We’re starting with an Airstream camping adventure in the Upper Peninsula in early June. Anyone want to place a bet on the probability that spending five days and nights in a 25-foot trailer with three little kids will, indeed, go by slowly? That trip will be followed by lots of Lake Michigan, Sleeping Bear Dunes, Leelanau Peninsula and Old Mission Peninsula exploring excursions. Heather and I will be getting plenty of use out of our bikes cruising the TART Trail and downtown Traverse City.

A friend recently suggested starting an “Up North” summer hobby, and right now we’re leaning toward fly fishing. I’m not sure what Heather thinks about that, since she may have assumed that golf or paddle boarding already fit that bill. Question for Izzy: Does time go by more slowly in the dog house?

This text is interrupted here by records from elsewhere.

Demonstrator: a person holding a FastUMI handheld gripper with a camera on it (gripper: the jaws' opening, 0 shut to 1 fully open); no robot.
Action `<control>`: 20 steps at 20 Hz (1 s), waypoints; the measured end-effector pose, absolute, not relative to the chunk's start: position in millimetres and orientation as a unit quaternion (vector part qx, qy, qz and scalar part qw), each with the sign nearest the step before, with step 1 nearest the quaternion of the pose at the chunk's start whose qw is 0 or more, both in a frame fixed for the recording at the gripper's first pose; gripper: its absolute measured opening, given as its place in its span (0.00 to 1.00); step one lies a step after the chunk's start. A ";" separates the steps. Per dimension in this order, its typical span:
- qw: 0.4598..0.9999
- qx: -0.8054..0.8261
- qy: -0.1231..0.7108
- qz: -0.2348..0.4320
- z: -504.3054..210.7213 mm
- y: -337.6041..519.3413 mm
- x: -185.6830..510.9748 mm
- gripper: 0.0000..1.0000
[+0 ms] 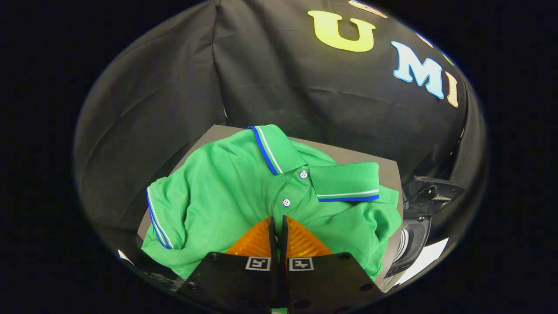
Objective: Put the clothes into the washing machine and then close the washing machine lid.
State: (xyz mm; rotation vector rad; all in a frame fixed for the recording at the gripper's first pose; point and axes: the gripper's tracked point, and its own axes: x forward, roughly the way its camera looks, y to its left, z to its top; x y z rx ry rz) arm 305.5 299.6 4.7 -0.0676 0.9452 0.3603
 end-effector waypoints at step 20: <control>0.902 -0.003 0.384 0.199 75.0 283.1 301.5 0.01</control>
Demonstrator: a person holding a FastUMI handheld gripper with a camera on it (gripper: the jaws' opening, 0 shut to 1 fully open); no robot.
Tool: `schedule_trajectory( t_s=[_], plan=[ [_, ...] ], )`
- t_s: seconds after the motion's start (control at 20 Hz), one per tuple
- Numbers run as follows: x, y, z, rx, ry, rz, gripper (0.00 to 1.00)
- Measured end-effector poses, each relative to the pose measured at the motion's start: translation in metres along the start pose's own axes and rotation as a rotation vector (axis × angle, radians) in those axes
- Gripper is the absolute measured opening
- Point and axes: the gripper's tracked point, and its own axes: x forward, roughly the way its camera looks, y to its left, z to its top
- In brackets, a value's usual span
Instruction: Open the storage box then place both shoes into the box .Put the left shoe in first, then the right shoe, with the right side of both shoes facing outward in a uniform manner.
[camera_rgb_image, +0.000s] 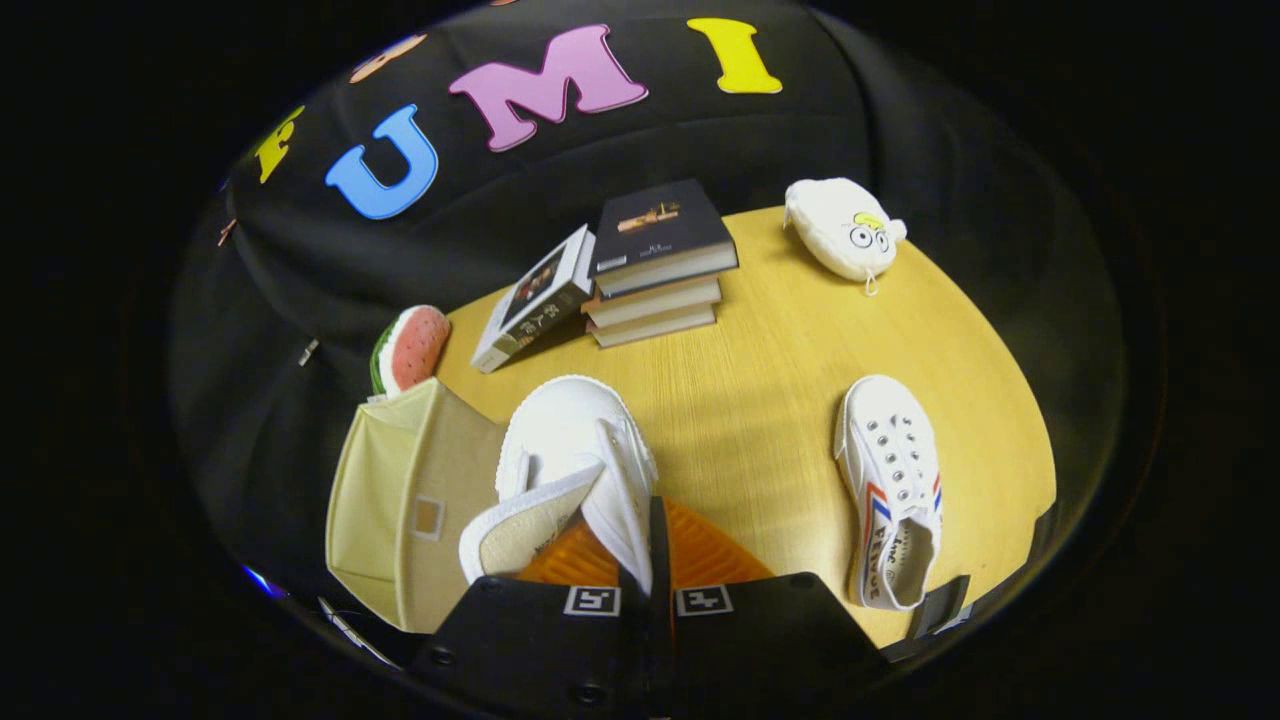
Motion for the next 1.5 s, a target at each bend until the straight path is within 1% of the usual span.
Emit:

Obviously it’s not practical to be constantly chasing down new experiences. I just had a day that flew by, but from what I can remember I spent most of it at my desk. I’m sure things happened that were noteworthy. The problem is that I probably just wasn’t paying attention. While not every experience can be a new one, even the routine need not be unmemorable. It just requires more focus on being mindful of our everyday experiences. If you can’t do more, notice more. {tweet that}

That sentiment is backed up by clinical psychologist Dr. Steven Meyers who told The Huffington Post that: “Mindfulness allows people to appreciate their surroundings and can lead to the feeling that time is passing more slowly. Paying attention to events that are pleasant or interesting certainly can enhance our mood and allows us to savor positive experiences.”

Regardless of what we do, we can’t stop the relentless march of the clock. We all have the same 24/7/365 to deal with. But we are 100% in control of what we make of it.

Here’s to a long, slow summer.

What’s on your summer bucket list? We’re always on the lookout for new adventures, new experiences, and new places to explore.